Philippa Stockley is a twice-Booker-nominated novelist, award-winning journalist, exhibiting painter, and wide-ranging designer of everything from calligraphy to book jackets and illustrations to clothes, stage-costumes and interiors. Her upcoming fifth book, PAINT & MAKE (Pimpernel Press, Spring 2023) draws on decades of experience to create a unique and inspiring book on painting and making things from the home with a historic and eco edge. Every project is in her own home; a listed Georgian cottage in Whitechapel that she restored from derelict.

Her most recent novel Black Lily (Pimpernel 2018is a fast 17th-century epic entirely set in London; dark and poisonous, with cross-sex appeal. The Evening Standard said ‘it would make terrific TV.’ Award-winning novelist and TV presenter Andrew Martin said ‘…the best-written bodice-ripper ever.’ Country Life wrote ‘to be gobbled up greedily’.

Her latest non-fiction book, Restoration Stories, on old London houses, was published to critical acclaim in 2019 by Pimpernel.

Stockley’s first bestselling novel The Edge of Pleasure (LittleBrown, Harcourt Brace, was inspired by André Gide’s The Immoralist and Frederick Forsyth’s The Day of the Jackal. Her second, Murderous Liaisons, first published as A Factory of Cunning (LittleBrown, Harcourt Brace), is a sequel to Les Liaisons Dangereuses. The Spectator called it ‘very filthy’. It has been taught in a French university. Both were the most reviewed novels of their publication month and Booker- nominated.

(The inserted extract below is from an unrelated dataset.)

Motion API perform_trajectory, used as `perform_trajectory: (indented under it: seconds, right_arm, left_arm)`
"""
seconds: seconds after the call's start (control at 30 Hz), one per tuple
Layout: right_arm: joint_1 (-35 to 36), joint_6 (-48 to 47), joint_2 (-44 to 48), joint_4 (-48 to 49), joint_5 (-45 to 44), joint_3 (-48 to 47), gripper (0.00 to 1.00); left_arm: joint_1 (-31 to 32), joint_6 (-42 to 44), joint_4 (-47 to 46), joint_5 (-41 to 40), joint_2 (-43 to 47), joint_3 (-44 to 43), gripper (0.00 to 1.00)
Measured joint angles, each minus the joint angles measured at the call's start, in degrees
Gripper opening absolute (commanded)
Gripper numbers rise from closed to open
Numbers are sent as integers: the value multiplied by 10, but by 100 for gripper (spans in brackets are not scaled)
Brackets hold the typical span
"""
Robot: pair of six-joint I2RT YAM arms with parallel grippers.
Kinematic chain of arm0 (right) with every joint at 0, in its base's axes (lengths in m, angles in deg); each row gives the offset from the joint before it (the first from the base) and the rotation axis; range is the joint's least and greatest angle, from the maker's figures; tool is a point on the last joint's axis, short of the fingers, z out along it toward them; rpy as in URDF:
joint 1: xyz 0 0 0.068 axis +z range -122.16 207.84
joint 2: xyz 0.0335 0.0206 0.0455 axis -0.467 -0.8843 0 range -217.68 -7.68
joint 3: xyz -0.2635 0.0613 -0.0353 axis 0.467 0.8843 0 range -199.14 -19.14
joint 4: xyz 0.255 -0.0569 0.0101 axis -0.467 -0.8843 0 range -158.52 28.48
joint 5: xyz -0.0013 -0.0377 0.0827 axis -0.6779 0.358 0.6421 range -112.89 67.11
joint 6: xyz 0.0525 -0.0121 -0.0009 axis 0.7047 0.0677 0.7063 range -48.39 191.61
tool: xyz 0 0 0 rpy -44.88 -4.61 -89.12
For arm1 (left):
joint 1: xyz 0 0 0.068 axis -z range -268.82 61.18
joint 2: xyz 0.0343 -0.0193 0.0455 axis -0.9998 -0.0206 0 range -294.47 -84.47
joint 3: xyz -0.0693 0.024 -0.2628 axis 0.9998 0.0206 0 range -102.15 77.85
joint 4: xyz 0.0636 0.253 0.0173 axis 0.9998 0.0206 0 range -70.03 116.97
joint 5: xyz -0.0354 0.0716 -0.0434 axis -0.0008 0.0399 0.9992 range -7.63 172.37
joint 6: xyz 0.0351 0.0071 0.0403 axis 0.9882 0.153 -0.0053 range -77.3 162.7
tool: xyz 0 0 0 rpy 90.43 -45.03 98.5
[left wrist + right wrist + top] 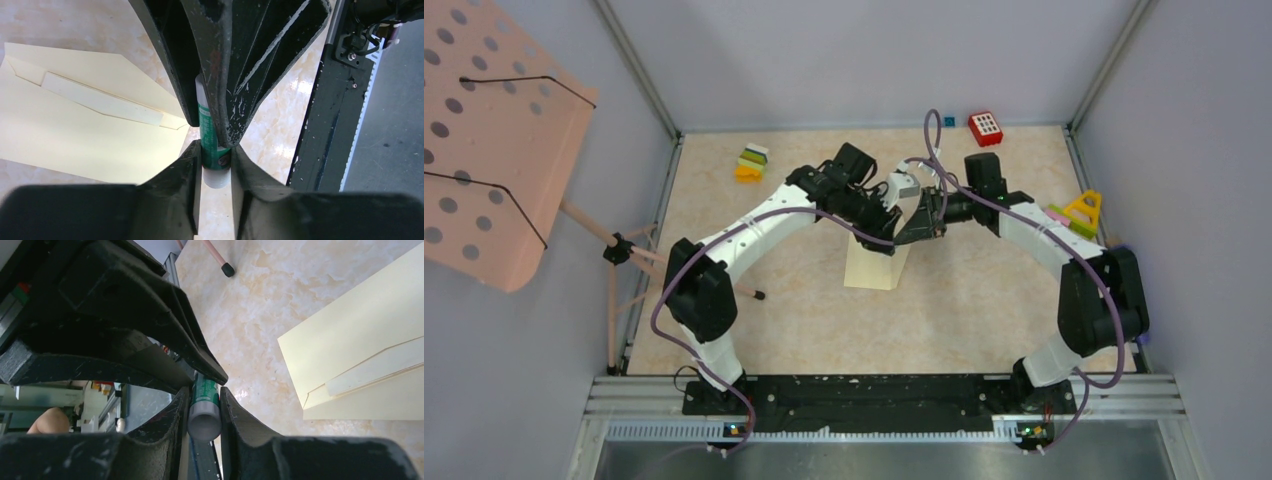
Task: Place the letter into the envelope and seal it
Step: Pick up the solid glue from the center of the board.
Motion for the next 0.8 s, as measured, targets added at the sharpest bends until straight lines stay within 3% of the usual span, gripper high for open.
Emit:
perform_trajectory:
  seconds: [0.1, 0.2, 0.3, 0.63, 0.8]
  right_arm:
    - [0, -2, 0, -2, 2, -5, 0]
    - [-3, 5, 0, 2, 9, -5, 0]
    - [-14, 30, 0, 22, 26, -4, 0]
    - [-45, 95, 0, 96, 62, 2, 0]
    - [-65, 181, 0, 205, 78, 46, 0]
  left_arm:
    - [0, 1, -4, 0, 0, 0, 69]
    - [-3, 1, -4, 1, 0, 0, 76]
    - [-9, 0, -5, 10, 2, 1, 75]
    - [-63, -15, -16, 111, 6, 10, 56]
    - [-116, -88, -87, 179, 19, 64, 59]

Stockley writes strikingly hard-edged, sensuous stories without a moral core, pithy and often cruel, which appeal to men and women alike. Settings, interiors, and clothing are powerfully evoked. Her short stories have been published in Arete magazine.

A national-award-winning journalist; critic and reviewer, and an exhibiting portrait- and still-life painter, her scholarships include the Churchill; Oxford (English); the Courtauld Institute (art-historical clothing history). For five years to 2016 she was a Royal Literary Fund Fellow at the Courtauld, then an RLF Lector 2018-2021.